▶ **Exercise requirements**
Retrieve all lines below that have the string "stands".

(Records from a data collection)
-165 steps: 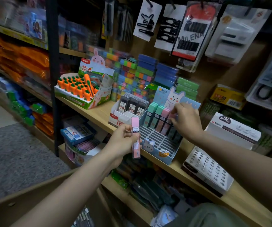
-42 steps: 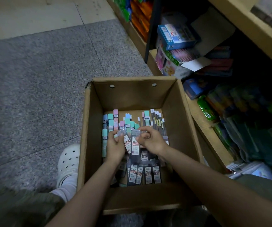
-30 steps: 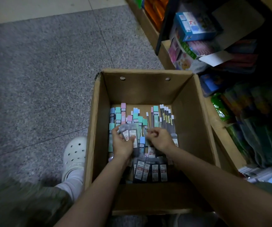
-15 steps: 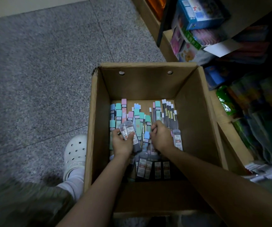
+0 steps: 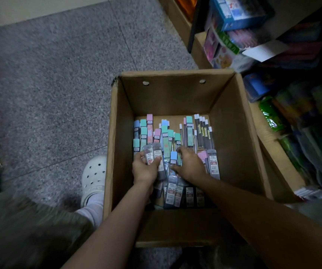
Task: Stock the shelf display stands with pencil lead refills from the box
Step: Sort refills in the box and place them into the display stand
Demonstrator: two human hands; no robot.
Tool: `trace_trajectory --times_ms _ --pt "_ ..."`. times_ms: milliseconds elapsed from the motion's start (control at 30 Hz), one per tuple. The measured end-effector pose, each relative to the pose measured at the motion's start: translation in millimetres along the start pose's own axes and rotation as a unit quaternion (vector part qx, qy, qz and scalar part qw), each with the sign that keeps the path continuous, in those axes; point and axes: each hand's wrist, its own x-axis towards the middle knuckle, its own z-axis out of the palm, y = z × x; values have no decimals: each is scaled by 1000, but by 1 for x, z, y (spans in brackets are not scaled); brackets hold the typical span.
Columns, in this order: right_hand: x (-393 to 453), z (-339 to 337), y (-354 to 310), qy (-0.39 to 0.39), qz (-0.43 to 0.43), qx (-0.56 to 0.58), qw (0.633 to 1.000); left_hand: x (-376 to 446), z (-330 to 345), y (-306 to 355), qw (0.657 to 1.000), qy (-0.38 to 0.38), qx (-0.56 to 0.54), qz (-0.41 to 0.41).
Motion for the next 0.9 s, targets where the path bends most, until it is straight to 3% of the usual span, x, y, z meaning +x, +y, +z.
trace_trajectory --times_ms 400,633,800,900 --pt "14 -3 0 15 12 68 998 3 7 -7 1000 -3 6 -13" --pt "7 -14 1 39 51 162 985 1 7 -2 999 -27 34 5" --pt "-8 -62 -8 92 30 170 981 -11 9 29 994 -81 59 52" --pt "-25 -122 -21 140 -27 168 975 -28 19 75 978 -135 89 135"
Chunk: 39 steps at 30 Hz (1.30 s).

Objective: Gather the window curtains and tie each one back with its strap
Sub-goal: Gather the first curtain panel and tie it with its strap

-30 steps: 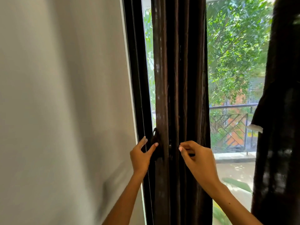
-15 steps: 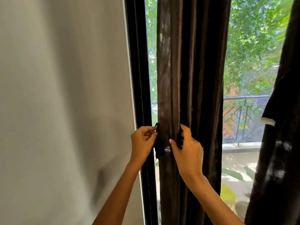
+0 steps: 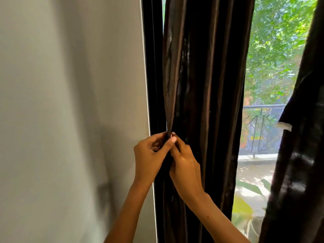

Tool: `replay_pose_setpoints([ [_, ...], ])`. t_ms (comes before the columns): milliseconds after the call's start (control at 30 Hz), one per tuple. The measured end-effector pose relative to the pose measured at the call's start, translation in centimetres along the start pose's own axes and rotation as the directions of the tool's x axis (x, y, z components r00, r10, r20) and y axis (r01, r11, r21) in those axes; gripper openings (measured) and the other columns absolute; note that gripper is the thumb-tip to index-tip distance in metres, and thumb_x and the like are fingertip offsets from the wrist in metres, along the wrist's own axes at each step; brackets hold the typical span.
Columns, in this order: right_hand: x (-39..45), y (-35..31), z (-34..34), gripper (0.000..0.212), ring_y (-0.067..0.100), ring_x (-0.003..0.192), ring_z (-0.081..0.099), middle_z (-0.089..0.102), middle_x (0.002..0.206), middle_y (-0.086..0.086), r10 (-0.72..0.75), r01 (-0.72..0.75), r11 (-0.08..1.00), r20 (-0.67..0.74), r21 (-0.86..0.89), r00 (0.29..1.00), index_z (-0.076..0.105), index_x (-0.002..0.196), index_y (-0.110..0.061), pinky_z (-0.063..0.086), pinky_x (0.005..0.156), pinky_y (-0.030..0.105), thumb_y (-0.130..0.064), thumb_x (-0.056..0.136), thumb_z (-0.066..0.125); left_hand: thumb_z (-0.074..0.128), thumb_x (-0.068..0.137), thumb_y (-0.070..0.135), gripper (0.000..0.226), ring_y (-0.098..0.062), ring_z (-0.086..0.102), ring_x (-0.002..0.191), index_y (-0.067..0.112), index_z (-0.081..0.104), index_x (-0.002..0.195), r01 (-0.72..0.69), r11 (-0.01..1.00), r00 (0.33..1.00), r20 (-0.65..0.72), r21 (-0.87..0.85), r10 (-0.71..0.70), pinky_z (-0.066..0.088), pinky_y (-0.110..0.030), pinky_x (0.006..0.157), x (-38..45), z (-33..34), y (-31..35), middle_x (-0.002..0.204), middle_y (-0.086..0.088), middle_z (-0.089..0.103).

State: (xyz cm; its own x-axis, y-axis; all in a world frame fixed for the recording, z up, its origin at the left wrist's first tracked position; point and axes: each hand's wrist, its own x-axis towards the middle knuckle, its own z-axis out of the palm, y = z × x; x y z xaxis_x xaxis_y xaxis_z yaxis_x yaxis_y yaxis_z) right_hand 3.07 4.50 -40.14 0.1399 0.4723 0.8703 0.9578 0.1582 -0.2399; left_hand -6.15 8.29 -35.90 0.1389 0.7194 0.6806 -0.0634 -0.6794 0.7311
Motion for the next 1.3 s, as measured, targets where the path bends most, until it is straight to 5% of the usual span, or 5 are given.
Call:
replay_pose_setpoints([
  [233,0.3,0.1,1.0,0.063,0.024,0.122,0.054,0.034,0.152,0.006,-0.01,0.004,0.999,0.108,0.05,0.994,0.038,0.144,-0.015,0.055,0.085,0.027,-0.003,0.087,0.062,0.079,0.074,0.018,0.018,0.005,0.066,0.068,0.023,0.072,0.089,0.068,0.995,0.994,-0.094,0.071,-0.061,0.048,-0.006,0.063,1.8,-1.0,-0.5,0.071,0.017,0.067],
  [400,0.4,0.4,0.4,0.073,0.006,0.145,0.004,0.0,0.16,-0.008,0.336,-0.39,0.83,0.201,0.399,0.92,0.012,0.15,-0.029,0.016,0.118,0.031,-0.053,0.089,0.043,0.081,0.07,0.025,0.014,0.0,0.064,0.067,0.019,0.074,0.08,-0.037,0.977,0.985,-0.159,0.21,0.071,0.048,-0.008,0.063,1.9,-2.1,-1.1,0.072,0.011,0.069],
  [667,4.4,2.3,2.0,0.078,0.008,0.114,0.06,0.063,0.123,-0.001,0.443,-0.561,0.238,0.426,0.793,0.789,0.03,0.144,-0.024,0.053,0.087,0.021,-0.022,0.079,0.073,0.078,0.074,0.015,0.021,-0.004,0.07,0.077,0.011,0.076,0.095,-0.007,0.985,0.997,-0.078,0.174,0.021,0.057,-0.024,0.077,2.1,-3.6,-2.2,0.085,0.002,0.075],
  [933,1.2,-1.0,2.8,0.027,0.008,0.079,0.062,0.06,0.092,-0.007,0.257,-0.13,0.925,-0.335,0.357,0.907,0.069,0.101,-0.013,0.054,0.066,0.03,0.003,0.079,0.071,0.078,0.075,0.011,0.011,0.001,0.067,0.068,0.013,0.077,0.086,-0.046,0.973,0.966,-0.239,0.225,0.101,0.056,-0.02,0.068,1.3,-2.8,-2.2,0.081,0.005,0.074],
  [1300,-0.3,-0.9,2.0,0.049,0.014,0.109,0.056,0.053,0.125,0.0,-0.008,-0.008,0.975,0.069,0.222,0.998,0.06,0.126,-0.014,0.056,0.081,0.028,0.003,0.081,0.056,0.077,0.073,0.022,0.02,0.006,0.065,0.076,0.02,0.074,0.093,-0.133,0.977,0.983,-0.102,0.168,0.151,0.049,-0.007,0.069,-0.4,-2.7,-1.3,0.079,0.022,0.066],
])
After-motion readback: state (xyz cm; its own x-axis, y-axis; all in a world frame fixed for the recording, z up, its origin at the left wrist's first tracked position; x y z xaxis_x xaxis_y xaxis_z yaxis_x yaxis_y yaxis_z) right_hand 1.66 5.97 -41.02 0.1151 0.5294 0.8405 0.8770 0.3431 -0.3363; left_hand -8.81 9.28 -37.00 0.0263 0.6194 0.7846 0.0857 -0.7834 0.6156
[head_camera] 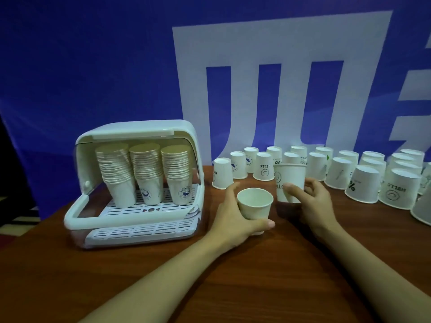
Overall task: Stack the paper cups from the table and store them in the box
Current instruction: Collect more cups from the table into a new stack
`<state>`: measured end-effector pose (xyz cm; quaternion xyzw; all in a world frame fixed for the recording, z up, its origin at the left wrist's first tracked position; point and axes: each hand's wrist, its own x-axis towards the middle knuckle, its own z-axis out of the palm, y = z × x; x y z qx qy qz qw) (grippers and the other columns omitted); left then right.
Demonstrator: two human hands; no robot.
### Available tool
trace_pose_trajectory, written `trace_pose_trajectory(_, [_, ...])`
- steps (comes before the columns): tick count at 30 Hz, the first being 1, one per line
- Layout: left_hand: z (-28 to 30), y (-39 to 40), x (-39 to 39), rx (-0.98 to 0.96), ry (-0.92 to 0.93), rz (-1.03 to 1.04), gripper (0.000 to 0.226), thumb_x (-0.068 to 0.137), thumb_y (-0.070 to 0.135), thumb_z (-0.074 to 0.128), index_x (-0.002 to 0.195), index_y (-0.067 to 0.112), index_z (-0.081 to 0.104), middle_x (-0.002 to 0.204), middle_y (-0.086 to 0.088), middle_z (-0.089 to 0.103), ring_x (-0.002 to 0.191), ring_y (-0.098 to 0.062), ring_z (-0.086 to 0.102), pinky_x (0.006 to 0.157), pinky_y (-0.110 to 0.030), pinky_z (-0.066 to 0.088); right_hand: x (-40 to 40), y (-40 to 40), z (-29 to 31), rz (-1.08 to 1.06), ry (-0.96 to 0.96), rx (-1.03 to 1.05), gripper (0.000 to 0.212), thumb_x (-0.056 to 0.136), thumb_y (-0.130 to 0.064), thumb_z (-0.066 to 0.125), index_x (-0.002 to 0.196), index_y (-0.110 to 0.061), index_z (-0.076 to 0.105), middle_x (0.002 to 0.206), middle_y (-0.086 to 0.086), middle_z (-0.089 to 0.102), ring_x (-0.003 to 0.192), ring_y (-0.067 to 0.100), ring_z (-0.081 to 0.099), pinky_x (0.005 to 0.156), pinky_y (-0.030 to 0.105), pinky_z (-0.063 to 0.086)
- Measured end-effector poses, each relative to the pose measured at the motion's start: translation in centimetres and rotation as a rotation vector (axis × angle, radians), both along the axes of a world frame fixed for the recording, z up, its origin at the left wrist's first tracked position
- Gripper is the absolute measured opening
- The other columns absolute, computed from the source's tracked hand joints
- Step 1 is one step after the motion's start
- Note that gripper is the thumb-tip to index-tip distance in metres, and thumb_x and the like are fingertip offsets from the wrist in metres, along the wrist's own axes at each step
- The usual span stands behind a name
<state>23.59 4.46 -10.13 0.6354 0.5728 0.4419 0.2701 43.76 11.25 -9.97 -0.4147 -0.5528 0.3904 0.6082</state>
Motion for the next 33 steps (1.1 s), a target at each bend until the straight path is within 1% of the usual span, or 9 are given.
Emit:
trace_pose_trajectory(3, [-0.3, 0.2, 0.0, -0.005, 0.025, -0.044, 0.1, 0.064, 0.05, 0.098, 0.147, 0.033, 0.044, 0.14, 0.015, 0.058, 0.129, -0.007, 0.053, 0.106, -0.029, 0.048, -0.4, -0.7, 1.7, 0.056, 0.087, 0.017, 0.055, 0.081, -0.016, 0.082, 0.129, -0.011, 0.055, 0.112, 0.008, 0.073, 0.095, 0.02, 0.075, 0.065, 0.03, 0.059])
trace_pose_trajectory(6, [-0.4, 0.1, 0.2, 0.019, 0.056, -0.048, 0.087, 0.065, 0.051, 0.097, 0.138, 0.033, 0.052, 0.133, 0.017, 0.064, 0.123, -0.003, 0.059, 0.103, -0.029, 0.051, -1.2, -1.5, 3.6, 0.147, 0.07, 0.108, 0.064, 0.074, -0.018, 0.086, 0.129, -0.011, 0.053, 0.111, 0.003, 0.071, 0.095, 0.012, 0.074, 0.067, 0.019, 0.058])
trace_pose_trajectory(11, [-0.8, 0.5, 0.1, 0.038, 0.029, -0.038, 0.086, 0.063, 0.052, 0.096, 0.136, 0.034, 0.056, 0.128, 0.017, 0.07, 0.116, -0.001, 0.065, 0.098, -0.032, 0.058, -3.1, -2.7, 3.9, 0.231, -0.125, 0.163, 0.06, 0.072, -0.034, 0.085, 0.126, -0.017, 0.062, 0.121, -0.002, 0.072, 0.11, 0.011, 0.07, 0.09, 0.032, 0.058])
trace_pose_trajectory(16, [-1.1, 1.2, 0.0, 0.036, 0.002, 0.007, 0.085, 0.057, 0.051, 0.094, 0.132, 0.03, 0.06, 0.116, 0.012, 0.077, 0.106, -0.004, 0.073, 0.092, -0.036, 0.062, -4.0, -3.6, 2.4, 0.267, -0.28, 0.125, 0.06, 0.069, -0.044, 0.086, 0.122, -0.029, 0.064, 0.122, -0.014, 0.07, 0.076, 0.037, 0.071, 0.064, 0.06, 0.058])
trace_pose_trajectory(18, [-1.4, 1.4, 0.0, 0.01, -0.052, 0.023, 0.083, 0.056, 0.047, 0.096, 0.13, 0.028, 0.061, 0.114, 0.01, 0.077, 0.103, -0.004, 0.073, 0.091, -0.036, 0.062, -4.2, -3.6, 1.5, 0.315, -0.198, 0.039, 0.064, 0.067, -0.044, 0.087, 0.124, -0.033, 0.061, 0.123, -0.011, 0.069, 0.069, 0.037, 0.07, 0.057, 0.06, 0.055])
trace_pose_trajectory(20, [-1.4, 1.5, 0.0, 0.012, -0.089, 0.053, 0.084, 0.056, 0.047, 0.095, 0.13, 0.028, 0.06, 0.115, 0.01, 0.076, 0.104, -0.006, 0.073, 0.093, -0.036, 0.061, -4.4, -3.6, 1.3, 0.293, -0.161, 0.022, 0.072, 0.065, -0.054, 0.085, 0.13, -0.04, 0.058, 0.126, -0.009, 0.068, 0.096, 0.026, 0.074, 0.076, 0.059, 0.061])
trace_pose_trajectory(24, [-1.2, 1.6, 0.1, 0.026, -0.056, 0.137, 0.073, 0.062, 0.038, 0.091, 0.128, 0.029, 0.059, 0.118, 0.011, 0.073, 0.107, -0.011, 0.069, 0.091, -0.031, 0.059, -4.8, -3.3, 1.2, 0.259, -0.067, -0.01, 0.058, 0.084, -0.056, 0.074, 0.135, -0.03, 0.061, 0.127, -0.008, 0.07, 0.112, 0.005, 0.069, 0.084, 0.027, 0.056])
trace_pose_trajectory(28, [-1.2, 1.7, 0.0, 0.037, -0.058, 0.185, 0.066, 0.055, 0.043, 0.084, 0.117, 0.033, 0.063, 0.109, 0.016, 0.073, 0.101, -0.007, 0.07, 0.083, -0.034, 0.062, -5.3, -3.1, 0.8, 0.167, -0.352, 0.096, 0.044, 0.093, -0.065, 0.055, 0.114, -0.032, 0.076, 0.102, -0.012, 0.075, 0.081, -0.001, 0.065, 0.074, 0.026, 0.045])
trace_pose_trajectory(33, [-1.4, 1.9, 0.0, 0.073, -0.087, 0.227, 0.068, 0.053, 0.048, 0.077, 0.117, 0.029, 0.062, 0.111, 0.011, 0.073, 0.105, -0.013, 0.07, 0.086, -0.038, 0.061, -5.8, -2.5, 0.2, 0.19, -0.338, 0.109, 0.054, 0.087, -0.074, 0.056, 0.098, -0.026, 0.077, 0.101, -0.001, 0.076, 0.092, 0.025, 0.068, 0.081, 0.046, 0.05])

▶ **Output**
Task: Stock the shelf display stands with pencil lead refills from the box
- The usual span stands behind a name

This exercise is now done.